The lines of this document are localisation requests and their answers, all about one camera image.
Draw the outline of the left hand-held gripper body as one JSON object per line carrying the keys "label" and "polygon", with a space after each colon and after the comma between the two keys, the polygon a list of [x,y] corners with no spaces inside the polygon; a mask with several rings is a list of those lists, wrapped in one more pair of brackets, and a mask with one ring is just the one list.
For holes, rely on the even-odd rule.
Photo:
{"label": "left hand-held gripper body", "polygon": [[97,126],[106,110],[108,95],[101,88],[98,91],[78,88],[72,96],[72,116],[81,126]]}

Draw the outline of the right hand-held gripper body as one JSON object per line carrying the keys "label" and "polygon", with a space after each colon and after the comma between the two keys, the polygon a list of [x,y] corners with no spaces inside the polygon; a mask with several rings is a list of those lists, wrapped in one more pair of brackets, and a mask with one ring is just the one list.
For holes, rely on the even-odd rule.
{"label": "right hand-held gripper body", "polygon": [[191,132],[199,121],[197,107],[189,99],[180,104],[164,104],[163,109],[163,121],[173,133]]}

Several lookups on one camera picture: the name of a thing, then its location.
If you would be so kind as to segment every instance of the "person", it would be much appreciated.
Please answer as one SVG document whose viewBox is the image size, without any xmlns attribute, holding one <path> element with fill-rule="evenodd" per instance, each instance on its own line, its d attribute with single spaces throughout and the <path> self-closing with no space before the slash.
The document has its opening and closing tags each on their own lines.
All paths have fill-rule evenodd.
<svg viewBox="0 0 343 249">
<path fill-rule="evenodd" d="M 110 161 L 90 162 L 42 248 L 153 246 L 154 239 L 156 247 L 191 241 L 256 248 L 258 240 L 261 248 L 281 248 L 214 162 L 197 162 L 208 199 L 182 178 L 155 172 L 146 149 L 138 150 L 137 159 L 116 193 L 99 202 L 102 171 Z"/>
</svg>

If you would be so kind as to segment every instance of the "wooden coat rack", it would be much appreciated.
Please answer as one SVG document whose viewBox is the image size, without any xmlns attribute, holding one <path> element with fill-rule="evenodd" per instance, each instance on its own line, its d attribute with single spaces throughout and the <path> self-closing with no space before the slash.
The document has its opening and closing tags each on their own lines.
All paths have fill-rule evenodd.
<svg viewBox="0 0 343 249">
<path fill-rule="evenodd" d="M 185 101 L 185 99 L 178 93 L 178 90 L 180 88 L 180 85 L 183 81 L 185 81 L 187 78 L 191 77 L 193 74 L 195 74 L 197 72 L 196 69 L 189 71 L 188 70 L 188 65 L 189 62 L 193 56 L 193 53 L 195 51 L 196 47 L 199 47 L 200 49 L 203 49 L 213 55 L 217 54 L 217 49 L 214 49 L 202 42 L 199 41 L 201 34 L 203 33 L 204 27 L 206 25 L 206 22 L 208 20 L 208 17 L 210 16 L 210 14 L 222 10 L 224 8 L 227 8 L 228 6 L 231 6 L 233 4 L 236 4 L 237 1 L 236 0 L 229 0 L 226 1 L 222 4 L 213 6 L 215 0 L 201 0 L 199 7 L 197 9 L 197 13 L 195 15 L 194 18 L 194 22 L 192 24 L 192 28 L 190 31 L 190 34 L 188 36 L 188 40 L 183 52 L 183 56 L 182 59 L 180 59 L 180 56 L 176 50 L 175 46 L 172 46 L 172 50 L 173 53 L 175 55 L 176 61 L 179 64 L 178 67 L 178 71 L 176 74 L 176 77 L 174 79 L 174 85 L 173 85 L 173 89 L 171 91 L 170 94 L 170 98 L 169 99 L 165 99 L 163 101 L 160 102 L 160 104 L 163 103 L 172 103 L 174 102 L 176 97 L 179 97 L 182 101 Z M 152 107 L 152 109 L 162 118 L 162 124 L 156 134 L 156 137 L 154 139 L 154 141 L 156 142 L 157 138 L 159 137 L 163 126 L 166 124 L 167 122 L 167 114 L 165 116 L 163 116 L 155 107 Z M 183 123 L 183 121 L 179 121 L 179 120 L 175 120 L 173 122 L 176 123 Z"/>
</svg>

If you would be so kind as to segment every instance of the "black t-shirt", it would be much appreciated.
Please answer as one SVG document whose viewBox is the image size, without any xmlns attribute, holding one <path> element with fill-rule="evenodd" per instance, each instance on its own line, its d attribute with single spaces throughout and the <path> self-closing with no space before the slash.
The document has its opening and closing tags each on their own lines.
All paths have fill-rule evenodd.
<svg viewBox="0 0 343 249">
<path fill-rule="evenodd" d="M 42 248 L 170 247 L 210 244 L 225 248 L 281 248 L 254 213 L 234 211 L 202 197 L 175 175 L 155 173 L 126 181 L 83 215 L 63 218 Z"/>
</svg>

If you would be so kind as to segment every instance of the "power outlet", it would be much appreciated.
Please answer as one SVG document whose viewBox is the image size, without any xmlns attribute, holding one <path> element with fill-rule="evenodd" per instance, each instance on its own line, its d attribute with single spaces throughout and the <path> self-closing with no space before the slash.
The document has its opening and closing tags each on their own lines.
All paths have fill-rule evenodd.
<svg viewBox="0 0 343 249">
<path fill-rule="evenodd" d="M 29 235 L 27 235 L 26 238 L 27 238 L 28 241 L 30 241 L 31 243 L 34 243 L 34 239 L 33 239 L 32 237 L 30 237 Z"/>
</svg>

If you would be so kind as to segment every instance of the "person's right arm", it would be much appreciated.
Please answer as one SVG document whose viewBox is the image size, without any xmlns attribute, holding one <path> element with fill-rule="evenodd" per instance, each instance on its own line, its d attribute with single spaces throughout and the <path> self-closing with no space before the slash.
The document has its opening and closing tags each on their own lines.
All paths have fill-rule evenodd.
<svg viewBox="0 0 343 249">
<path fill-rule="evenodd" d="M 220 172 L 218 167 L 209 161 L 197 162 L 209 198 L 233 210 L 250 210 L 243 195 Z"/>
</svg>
---
# BRIEF
Count the lines of the entries that hold the string "after", then state that number and nothing more.

# ANSWER SECTION
2